___ DATASET RECORDS ___

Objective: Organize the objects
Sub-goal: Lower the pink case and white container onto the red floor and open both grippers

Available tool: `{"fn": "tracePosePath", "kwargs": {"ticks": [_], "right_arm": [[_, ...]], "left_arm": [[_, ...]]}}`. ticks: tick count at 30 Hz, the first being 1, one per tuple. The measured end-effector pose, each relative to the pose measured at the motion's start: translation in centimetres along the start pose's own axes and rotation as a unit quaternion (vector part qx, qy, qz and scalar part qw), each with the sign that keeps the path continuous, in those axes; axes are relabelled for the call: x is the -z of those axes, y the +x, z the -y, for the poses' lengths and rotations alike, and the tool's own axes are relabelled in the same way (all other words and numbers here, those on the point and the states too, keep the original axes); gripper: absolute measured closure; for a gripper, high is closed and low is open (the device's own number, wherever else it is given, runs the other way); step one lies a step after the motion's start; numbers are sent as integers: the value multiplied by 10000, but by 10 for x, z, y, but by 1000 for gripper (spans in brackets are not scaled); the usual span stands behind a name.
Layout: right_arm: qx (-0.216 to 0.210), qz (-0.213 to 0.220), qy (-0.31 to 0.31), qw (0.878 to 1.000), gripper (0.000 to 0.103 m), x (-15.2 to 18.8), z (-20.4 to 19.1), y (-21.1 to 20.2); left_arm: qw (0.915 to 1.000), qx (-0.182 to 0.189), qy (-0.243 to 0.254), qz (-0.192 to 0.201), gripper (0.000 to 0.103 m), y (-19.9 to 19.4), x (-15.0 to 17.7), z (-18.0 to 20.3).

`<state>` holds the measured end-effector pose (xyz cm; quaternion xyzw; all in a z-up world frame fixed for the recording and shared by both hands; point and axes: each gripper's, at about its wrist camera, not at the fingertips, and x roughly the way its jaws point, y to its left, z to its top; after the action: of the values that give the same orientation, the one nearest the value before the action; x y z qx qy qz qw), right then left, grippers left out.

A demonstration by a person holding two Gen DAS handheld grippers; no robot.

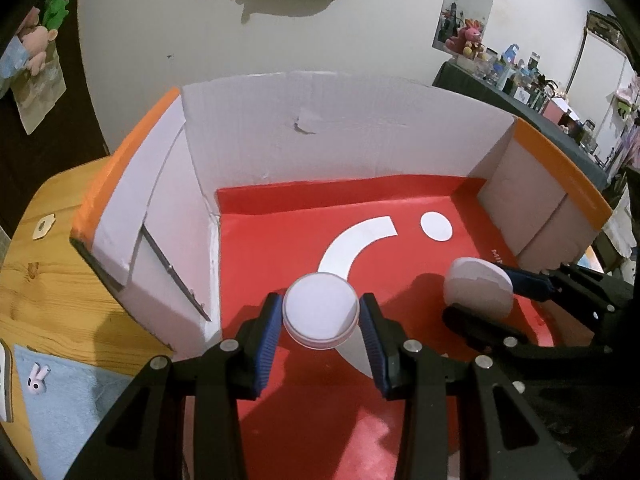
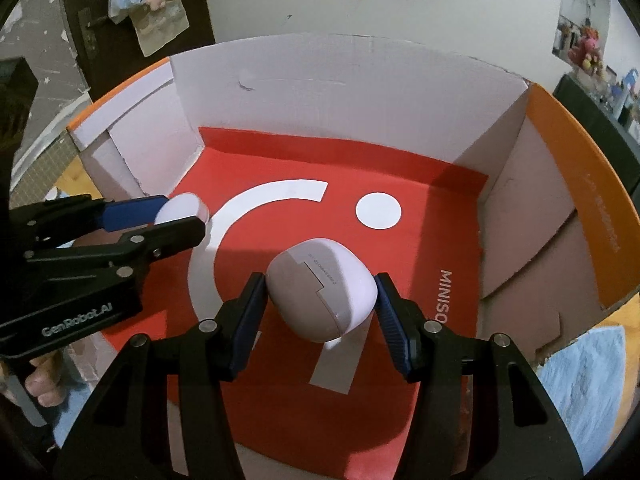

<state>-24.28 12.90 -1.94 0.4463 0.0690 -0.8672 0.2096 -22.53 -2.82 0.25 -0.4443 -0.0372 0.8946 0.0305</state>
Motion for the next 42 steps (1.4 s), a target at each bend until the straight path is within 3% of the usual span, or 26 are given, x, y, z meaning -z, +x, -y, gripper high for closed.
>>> {"fn": "tracePosePath", "kwargs": {"ticks": [12, 26, 30, 34, 42], "right_arm": [[129, -309, 295, 9990, 50, 1, 9, 6], [122, -347, 382, 9986, 50, 4, 11, 3], [140, -305, 369, 9988, 48, 4, 10, 1], [171, -236, 347, 9990, 44, 3, 7, -2], [182, -80, 320, 9993, 44, 3, 4, -13]], "left_arm": [[9987, -294, 286, -299, 61, 12, -2, 7], [9990, -192, 240, -332, 60, 10, -1, 4], [9990, -169, 252, -325, 55, 8, 1, 3], [9991, -247, 253, -246, 36, 3, 2, 5], [9992, -266, 166, -238, 36, -2, 7, 2]]}}
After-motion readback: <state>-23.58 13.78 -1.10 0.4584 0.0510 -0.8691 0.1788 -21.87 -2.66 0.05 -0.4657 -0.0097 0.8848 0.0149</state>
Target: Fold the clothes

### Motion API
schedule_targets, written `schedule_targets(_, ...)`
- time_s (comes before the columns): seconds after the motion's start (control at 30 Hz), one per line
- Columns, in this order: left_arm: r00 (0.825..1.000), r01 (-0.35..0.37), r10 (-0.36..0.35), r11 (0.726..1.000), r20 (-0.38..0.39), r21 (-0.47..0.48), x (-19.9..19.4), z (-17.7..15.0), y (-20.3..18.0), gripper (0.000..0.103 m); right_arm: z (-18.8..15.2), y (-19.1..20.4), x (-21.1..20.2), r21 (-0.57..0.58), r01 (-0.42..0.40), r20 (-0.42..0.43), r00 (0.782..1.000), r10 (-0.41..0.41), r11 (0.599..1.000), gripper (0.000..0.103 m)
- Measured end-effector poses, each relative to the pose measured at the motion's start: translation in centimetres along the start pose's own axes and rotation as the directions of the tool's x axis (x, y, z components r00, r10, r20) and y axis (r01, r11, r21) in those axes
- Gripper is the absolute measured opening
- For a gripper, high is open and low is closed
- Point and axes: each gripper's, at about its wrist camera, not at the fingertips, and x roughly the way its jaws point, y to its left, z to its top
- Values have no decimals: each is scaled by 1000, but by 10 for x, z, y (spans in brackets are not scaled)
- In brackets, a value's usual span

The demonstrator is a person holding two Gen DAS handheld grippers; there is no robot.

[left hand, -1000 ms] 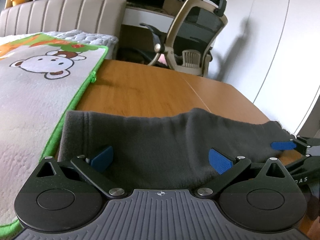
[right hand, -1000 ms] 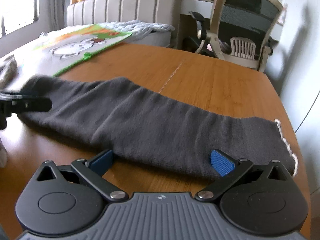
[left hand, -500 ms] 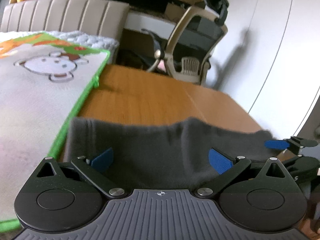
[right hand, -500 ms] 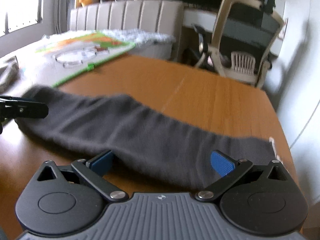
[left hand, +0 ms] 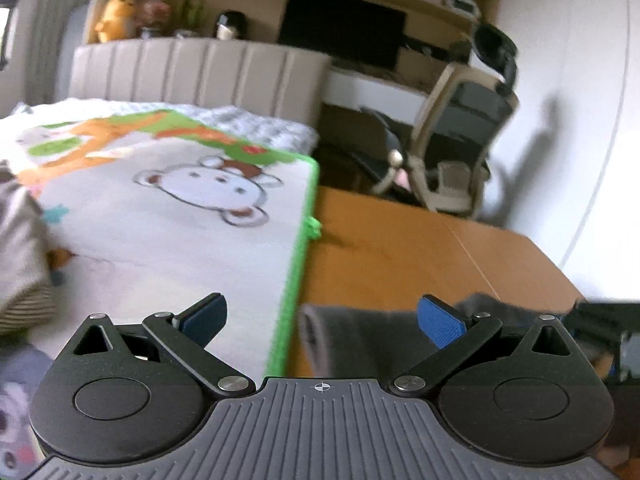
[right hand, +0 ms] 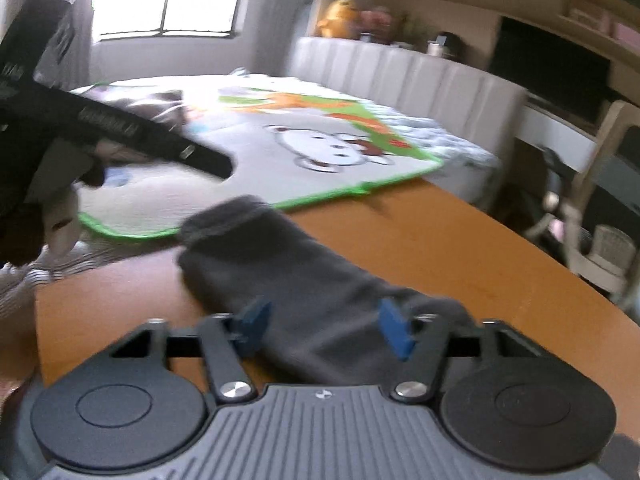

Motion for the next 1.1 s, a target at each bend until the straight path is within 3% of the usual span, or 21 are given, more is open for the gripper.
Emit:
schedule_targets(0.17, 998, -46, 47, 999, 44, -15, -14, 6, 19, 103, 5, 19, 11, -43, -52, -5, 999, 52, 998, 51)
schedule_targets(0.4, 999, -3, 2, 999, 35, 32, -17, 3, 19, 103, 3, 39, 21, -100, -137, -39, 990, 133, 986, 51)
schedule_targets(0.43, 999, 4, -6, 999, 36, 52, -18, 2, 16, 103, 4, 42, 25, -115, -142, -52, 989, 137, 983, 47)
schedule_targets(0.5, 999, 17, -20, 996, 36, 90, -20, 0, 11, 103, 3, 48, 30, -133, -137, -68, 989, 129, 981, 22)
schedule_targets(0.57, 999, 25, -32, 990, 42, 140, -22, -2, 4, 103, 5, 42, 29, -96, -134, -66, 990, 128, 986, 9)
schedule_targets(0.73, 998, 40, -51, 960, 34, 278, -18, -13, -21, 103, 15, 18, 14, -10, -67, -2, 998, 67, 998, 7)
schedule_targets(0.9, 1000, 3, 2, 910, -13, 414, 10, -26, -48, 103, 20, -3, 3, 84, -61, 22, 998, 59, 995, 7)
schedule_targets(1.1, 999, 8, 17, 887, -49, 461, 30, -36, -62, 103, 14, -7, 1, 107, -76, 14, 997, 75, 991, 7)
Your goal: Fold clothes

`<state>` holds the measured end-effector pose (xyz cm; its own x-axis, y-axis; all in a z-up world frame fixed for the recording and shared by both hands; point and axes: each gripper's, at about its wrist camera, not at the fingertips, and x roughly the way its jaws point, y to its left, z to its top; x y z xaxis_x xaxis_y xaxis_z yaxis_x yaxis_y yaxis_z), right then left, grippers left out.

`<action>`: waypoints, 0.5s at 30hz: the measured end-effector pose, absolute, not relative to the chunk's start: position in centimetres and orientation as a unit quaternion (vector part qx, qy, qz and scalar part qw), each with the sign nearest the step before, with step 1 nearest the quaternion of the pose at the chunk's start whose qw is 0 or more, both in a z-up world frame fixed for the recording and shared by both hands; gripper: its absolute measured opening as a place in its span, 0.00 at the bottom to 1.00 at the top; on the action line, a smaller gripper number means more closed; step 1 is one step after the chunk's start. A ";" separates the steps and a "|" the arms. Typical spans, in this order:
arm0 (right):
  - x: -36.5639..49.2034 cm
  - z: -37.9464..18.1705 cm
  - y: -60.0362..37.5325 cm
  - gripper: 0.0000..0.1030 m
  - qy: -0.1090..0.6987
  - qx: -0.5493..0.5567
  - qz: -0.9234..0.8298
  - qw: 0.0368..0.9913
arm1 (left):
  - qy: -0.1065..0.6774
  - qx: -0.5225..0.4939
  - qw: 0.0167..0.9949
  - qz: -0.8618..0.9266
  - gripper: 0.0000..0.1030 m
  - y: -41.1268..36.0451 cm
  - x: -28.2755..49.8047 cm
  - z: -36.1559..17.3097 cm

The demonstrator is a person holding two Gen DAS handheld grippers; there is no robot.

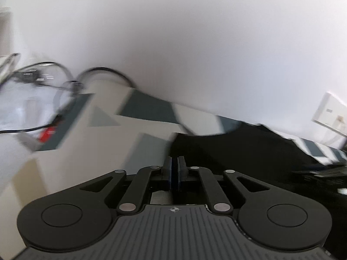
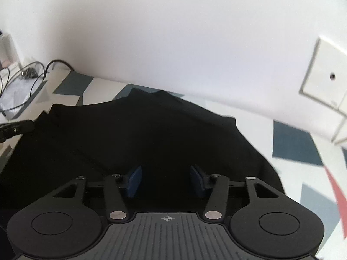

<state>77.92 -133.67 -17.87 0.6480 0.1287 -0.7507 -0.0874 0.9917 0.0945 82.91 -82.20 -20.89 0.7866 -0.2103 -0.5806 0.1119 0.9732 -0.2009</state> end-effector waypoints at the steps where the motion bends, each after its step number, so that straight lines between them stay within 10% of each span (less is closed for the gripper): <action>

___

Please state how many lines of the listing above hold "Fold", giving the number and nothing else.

2